Let’s model something familiar: a login system with lockout protection. Here’s the pseudocode: 
MAX_ATTEMPTS = 3

state = "logged_out"
failed_attempts = 0

function attempt_login(password):
    if state == "locked":
        return "account locked"

    if state == "logged_in":
        return "already logged in"

    if password == correct_password:
        state = "logged_in"
        failed_attempts = 0
        return "success"
    else:
        failed_attempts = failed_attempts + 1
        if failed_attempts >= MAX_ATTEMPTS:
            state = "locked"
        return "invalid password"

function logout():
    if state == "logged_in":
        state = "logged_out"
        return "logged out"
    return "not logged in"

function reset_lockout():  # Admin action
    if state == "locked":
        state = "logged_out"
        failed_attempts = 0
Simple enough. Three states, a counter, some transitions. What could go wrong?

Step 1: Identify States and Transitions

Before writing any specification, sketch the state machine on paper. What are the possible states?
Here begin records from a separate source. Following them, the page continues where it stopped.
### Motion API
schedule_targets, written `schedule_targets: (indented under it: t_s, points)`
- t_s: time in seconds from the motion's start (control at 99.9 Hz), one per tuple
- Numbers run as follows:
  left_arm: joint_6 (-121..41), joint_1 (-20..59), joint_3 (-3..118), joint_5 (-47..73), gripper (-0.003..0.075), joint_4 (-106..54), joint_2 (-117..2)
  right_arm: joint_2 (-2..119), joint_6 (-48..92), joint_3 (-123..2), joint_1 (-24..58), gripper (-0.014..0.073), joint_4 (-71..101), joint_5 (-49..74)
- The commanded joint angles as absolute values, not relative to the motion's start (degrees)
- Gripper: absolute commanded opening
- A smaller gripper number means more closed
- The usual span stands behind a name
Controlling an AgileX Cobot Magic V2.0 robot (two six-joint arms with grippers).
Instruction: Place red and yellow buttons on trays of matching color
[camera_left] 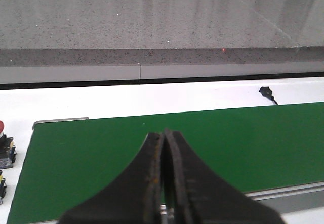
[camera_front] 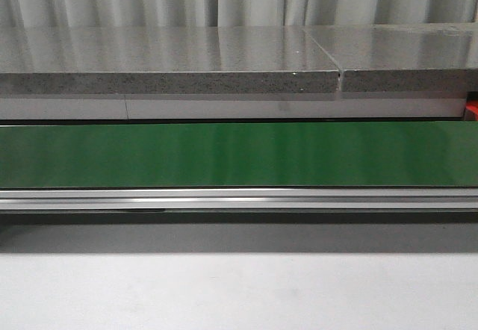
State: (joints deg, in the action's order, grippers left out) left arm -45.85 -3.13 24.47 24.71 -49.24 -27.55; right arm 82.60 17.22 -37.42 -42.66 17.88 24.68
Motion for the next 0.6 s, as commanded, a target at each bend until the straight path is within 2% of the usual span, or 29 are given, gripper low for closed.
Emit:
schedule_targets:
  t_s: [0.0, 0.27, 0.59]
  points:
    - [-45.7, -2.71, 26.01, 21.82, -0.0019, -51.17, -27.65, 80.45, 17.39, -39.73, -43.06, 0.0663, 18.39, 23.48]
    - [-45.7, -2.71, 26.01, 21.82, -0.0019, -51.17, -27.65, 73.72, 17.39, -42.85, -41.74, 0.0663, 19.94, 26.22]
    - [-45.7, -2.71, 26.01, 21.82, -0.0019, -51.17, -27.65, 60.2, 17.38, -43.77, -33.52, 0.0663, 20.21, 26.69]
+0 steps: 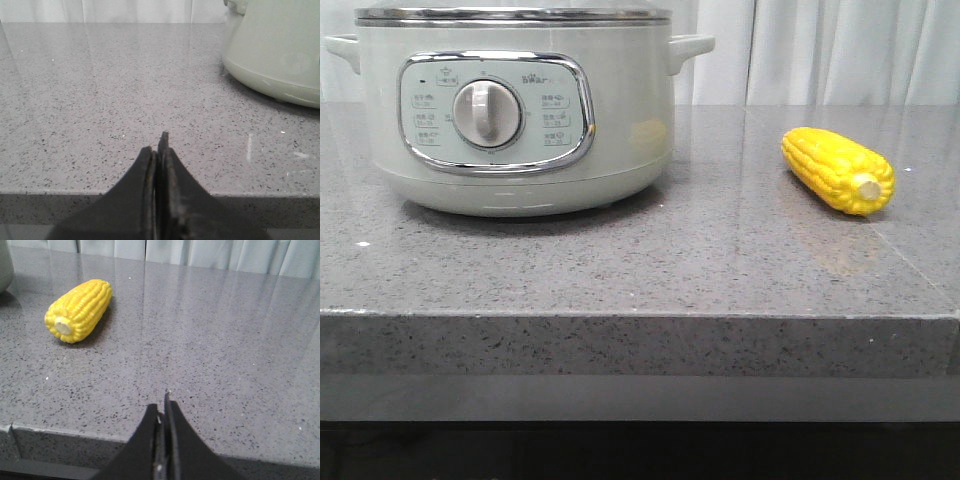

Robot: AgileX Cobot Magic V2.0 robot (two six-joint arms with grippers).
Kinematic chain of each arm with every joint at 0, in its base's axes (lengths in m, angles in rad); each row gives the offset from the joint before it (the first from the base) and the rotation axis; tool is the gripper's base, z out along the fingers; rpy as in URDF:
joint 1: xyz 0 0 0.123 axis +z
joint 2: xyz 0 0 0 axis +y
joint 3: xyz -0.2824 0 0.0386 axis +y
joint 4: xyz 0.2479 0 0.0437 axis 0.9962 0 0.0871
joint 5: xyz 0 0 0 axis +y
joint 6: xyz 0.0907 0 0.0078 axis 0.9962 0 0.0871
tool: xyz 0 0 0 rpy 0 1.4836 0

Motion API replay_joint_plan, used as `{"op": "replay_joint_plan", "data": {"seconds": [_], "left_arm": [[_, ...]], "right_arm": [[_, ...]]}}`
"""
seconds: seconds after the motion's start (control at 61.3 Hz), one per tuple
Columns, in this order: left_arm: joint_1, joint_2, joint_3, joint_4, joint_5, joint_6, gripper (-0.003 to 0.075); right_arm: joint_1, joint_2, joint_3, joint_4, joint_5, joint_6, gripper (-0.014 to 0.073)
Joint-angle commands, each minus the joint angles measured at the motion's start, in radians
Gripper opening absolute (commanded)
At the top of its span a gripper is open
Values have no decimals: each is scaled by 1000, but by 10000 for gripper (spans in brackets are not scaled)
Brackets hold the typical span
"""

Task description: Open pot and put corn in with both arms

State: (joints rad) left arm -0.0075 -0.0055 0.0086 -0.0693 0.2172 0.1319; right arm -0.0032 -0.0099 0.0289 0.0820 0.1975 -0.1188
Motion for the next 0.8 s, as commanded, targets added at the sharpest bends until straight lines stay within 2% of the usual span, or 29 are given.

What causes transitions between them? States:
  • logged_out - initial state, can attempt login
  • logged_in - authenticated, can logout
  • locked - too many failed attempts, blocked until admin reset
Transitions:
  • logged_outlogged_in (correct password)
  • logged_outlocked (third wrong password)
  • logged_inlogged_out (logout)
  • lockedlogged_out (admin reset)
Variables:
  • state - current authentication state
  • failed_attempts - counter (0-3)
Already questions emerge. What happens if someone tries to login while already logged in? What if there’s a race condition between login attempts? Can failed_attempts ever exceed MAX_ATTEMPTS? Formal modeling forces you to answer these questions precisely.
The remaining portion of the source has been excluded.